Of course if you use a shared NAS, then performance may become unpredictable, if multiple users set your NAS under heavy fire…
-achim
Hi Achim,
thanks for your comment.
When you talk about iSCSI, you talk about a SAN. A typical storage box (like Netapp, EMC, … sell them) offers both, but only a SAN uses iSCSI as underlying protocol. A NAS uses NFS or SMB/CIFS as protocols.

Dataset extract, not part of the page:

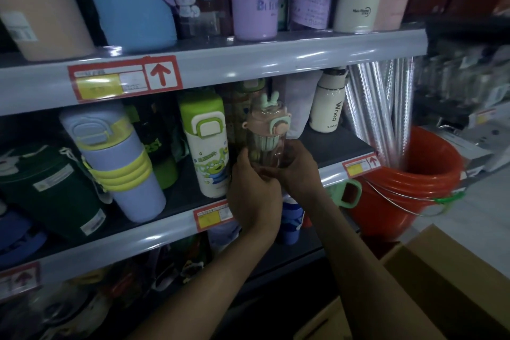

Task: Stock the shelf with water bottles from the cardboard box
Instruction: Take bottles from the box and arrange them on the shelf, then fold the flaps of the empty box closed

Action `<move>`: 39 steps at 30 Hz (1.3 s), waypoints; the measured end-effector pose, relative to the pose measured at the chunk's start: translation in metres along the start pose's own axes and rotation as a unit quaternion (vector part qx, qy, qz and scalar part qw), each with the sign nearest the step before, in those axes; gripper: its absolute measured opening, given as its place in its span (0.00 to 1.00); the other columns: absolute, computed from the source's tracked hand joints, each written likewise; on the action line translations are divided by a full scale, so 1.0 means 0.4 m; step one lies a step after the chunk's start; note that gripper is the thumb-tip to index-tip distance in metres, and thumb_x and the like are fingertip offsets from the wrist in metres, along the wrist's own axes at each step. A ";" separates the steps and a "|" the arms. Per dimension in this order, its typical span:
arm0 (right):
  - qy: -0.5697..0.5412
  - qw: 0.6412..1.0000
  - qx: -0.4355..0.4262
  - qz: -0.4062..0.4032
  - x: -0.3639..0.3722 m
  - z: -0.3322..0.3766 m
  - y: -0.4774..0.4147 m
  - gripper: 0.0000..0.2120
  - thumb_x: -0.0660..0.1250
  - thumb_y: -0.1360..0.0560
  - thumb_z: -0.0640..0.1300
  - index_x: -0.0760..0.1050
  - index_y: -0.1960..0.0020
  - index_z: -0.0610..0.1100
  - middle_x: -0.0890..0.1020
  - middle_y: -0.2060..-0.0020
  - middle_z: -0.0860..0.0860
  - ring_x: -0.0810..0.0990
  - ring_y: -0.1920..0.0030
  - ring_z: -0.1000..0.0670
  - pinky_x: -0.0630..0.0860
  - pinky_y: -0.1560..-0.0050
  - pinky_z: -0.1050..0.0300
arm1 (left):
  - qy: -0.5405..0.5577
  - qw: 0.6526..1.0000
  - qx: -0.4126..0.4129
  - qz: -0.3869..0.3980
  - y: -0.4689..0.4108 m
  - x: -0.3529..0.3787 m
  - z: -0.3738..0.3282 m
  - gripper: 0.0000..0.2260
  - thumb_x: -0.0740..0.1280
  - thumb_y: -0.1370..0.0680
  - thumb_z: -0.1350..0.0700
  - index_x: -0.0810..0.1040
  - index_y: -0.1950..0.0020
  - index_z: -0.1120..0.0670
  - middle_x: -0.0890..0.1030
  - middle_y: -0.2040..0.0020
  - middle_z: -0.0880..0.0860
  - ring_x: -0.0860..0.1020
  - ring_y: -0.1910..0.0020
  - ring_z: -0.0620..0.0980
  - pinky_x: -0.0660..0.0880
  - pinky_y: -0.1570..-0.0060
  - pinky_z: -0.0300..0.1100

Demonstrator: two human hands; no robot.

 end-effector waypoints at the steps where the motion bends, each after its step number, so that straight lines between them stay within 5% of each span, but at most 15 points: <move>1: -0.002 1.000 0.004 0.001 0.000 0.002 0.003 0.34 0.85 0.40 0.53 0.76 0.39 0.48 0.87 0.50 0.55 0.85 0.51 0.56 0.82 0.44 0.47 | -0.003 1.000 0.001 0.000 0.000 0.000 -0.001 0.29 0.66 0.26 0.60 0.69 0.25 0.45 0.79 0.34 0.49 0.78 0.36 0.54 0.77 0.41 0.53; 10: 0.037 0.999 -0.009 -0.003 0.005 0.023 0.020 0.32 0.81 0.33 0.52 0.74 0.34 0.47 0.84 0.46 0.53 0.82 0.47 0.50 0.75 0.48 0.57 | -0.011 1.000 -0.016 0.020 -0.007 -0.003 -0.012 0.29 0.66 0.26 0.57 0.68 0.25 0.46 0.79 0.35 0.51 0.78 0.37 0.58 0.76 0.41 0.54; 20: 0.081 0.996 -0.011 0.018 0.003 0.025 0.005 0.26 0.75 0.28 0.53 0.74 0.34 0.45 0.84 0.43 0.47 0.82 0.43 0.44 0.77 0.45 0.52 | -0.021 0.999 -0.035 0.034 -0.021 -0.009 -0.002 0.21 0.66 0.25 0.56 0.73 0.32 0.49 0.82 0.40 0.52 0.79 0.41 0.58 0.77 0.45 0.53; 26: 0.118 0.992 -0.023 0.032 -0.034 0.030 0.023 0.39 0.72 0.42 0.64 0.78 0.34 0.48 0.85 0.45 0.53 0.83 0.46 0.52 0.79 0.48 0.54 | -0.011 0.998 -0.030 0.057 -0.010 -0.048 -0.001 0.23 0.67 0.24 0.54 0.72 0.29 0.47 0.81 0.38 0.50 0.80 0.40 0.57 0.78 0.45 0.54; 29: 0.132 0.991 -0.022 0.029 -0.071 0.029 0.045 0.39 0.75 0.43 0.64 0.79 0.35 0.50 0.85 0.45 0.55 0.84 0.46 0.53 0.81 0.49 0.54 | -0.006 0.996 -0.008 0.094 0.006 -0.085 -0.008 0.27 0.69 0.26 0.48 0.71 0.27 0.46 0.81 0.37 0.48 0.80 0.39 0.54 0.79 0.44 0.54; 33: 0.155 0.988 -0.004 0.001 -0.124 0.060 0.122 0.34 0.83 0.36 0.47 0.77 0.32 0.46 0.83 0.41 0.50 0.82 0.42 0.50 0.79 0.47 0.55 | -0.026 0.985 0.038 0.168 0.037 -0.148 -0.022 0.31 0.72 0.26 0.46 0.69 0.24 0.47 0.76 0.31 0.48 0.76 0.35 0.52 0.76 0.39 0.52; 39: 0.279 0.959 0.017 0.045 -0.229 0.122 0.250 0.36 0.82 0.37 0.52 0.75 0.32 0.47 0.80 0.41 0.44 0.78 0.40 0.42 0.77 0.45 0.52 | -0.109 0.940 0.146 0.290 0.057 -0.244 -0.020 0.30 0.73 0.25 0.49 0.68 0.25 0.47 0.72 0.31 0.49 0.76 0.35 0.52 0.76 0.43 0.45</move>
Point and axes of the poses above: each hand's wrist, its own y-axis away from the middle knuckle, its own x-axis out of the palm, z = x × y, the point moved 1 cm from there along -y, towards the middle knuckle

I just posted about this: https://cqdump.wordpress.com/2016/02/24/tarmk-and-san/
Jörg
iSCSI must not necessarily be provided by a SAN – though this is the most common case. Modern NAS Systems also provide iSCSI (have a look here: http://files.qnap.com/news/pressresource/product/How_to_set_up_the_QNAP_Turbo_NAS_as_an_iSCSI_storage_for_Microsoft_Hyper-V_and_as_an_ISOs_repository.pdf) – even consumer level devices. In the end it’s just a protocoll anyone is free to implement, right. I have seen appliances from Qnap and Synology offering options to serve as iSCSI device. Though i belive, that a local disk probably will provide a better performance. AEM -in my experience- is I/O bounded. Disk performance is one crucial performance factor – so i won’t make compromises here. So this should be seen as a hypothetically option – though i think it might have it’s uses
Hi Jörg,
did some research – your definition is – according to wikipedia – right:
“In a NAS solution the storage devices are directly connected to a “NAS-Server” that makes the storage available at a file-level to the other computers across the LAN. In a SAN solution the storage is made available via a server or other dedicated piece of hardware at a lower “block-level” (…) . One way to loosely conceptualize the difference between a NAS and a SAN is that NAS appears to the client OS (operating system) as a file server (the client can map network drives to shares on that server) whereas a disk available through a SAN still appears to the client OS as a disk, visible in disk and volume management utilities (along with client’s local disks), and available to be formatted with a file system and mounted..”
I always saw the difference is single device versus network device – which according to the definition above – is not accurate. My bad.
Keep posting 🙂
-achim
Thanks Jörg!
We were planning on moving our data stores to Amazon EFS from S3, when it became available, but will now be moving them to EBS thanks to this post.
I suspect you have saved me much pain.